Data:

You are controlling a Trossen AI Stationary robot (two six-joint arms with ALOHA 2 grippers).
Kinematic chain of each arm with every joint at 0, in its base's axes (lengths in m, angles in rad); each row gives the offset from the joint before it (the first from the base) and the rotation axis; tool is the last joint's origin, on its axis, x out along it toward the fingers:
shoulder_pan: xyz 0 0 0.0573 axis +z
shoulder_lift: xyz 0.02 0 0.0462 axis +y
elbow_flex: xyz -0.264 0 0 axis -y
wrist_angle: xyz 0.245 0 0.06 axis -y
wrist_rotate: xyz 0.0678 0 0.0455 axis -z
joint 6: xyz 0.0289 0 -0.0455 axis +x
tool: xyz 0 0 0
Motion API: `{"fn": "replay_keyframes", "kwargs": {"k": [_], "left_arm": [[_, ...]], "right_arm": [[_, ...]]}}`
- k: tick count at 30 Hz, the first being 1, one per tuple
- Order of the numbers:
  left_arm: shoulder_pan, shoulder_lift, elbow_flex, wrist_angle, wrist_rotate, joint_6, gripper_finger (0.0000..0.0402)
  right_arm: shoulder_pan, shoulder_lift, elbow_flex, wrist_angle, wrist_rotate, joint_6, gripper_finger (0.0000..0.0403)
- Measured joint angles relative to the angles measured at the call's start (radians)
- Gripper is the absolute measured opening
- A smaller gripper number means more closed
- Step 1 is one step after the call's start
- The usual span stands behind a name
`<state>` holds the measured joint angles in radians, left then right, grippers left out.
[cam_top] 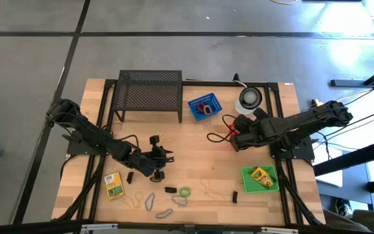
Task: Pick & Place Office Desk Supplies
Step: Put the yellow rubber band into the red bin
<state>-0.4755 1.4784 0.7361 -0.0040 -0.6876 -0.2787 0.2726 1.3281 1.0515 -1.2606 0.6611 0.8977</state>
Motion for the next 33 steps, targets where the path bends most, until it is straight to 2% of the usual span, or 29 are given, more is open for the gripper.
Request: {"fn": "replay_keyframes", "kwargs": {"k": [4, 10, 17, 24, 33], "left_arm": [[0.0, 0.0, 0.0, 0.0, 0.0, 0.0, 0.0088], [0.0, 0.0, 0.0, 0.0, 0.0, 0.0, 0.0088], [0.0, 0.0, 0.0, 0.0, -0.003, -0.007, 0.0088], [0.007, 0.0, 0.0, 0.0, -0.038, -0.062, 0.0099], [0.013, 0.0, 0.0, -0.015, 0.09, -0.084, 0.0138]], "right_arm": [[0.0, 0.007, 0.0, -0.003, -0.073, 0.005, 0.0002], [0.004, 0.021, -0.059, -0.004, -0.079, 0.021, 0.0002], [0.004, 0.022, -0.155, 0.015, -0.112, 0.115, 0.0008], [0.004, 0.022, -0.158, 0.019, -0.12, 0.139, 0.0074], [0.004, 0.022, -0.156, 0.019, -0.127, 0.135, 0.0176]]}}
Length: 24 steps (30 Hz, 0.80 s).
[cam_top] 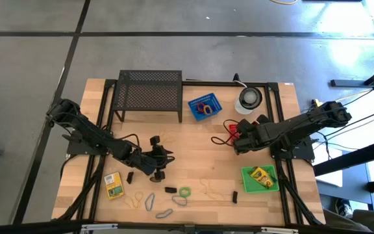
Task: Pick & Place Office Desk Supplies
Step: Put the yellow rubber band into the red bin
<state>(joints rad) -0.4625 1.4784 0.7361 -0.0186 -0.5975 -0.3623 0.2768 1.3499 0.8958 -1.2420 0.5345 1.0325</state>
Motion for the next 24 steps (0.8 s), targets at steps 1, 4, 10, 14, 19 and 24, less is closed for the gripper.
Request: {"fn": "replay_keyframes", "kwargs": {"k": [1, 4, 10, 14, 19, 24], "left_arm": [[0.0, 0.0, 0.0, -0.02, 0.018, -0.013, 0.0141], [0.001, 0.0, 0.0, -0.131, 0.043, -0.092, 0.0152], [0.045, 0.001, 0.0, -0.439, 0.043, -0.312, 0.0176], [0.11, 0.005, 0.0, -0.487, 0.046, -0.326, 0.0192], [0.186, 0.011, 0.0, -0.444, 0.14, -0.207, 0.0194], [0.247, 0.053, 0.0, -0.429, 0.176, -0.117, 0.0193]], "right_arm": [[0.0, 0.0, 0.004, 0.0, -0.002, 0.0, 0.0184], [0.0, 0.0, 0.023, 0.0, -0.001, -0.015, 0.0202], [0.0, 0.0, 0.072, 0.001, 0.027, -0.075, 0.0209], [0.0, 0.0, 0.094, 0.013, 0.067, -0.094, 0.0205], [0.0, 0.0, 0.099, 0.039, 0.077, -0.108, 0.0204], [0.0, 0.0, 0.099, 0.04, 0.079, -0.128, 0.0204]]}}
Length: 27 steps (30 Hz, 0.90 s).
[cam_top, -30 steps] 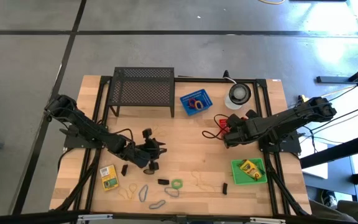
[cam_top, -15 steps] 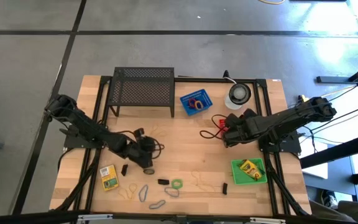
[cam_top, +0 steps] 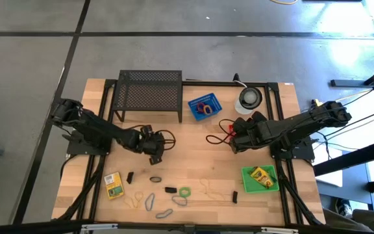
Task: Pick & Place Office Desk Supplies
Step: Put the yellow rubber band into the red bin
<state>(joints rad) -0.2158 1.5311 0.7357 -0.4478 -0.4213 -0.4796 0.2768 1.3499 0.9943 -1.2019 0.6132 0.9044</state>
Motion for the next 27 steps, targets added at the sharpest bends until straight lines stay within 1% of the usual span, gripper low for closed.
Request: {"fn": "replay_keyframes", "kwargs": {"k": [4, 7, 12, 18, 23, 27], "left_arm": [[0.058, 0.058, 0.0, 0.037, 0.056, 0.107, 0.0192], [0.106, 0.089, 0.005, 0.05, 0.102, 0.156, 0.0192], [0.177, 0.103, 0.007, 0.042, 0.169, 0.16, 0.0189], [0.233, 0.105, 0.007, 0.041, 0.242, 0.156, 0.0169], [0.252, 0.105, 0.007, 0.038, 0.247, 0.15, 0.0159], [0.256, 0.105, 0.007, 0.036, 0.236, 0.137, 0.0159]], "right_arm": [[0.0, 0.0, 0.0, 0.002, 0.005, -0.004, 0.0204], [0.0, 0.0, 0.0, 0.005, 0.008, -0.004, 0.0204], [0.0, 0.0, 0.0, 0.016, 0.008, -0.005, 0.0204], [0.0, 0.0, 0.0, 0.024, 0.008, -0.005, 0.0204], [0.0, 0.0, 0.0, 0.029, 0.008, -0.007, 0.0204], [0.0, 0.0, 0.0, 0.03, 0.008, -0.007, 0.0204]]}}
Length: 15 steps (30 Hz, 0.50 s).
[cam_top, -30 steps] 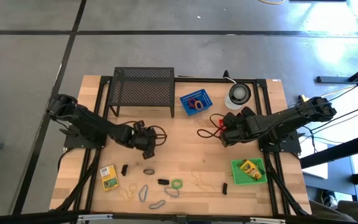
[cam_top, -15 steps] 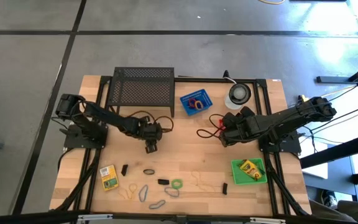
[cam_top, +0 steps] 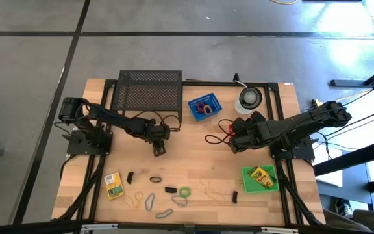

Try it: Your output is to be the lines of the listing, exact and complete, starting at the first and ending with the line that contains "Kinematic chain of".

Result of the exercise:
You are controlling a Trossen AI Stationary robot (two six-joint arms with ALOHA 2 grippers).
Kinematic chain of each arm with every joint at 0, in its base's axes (lengths in m, angles in rad); each row gives the offset from the joint before it (the first from the base) and the rotation axis; tool is the last joint's origin, on its axis, x out along it toward the fingers:

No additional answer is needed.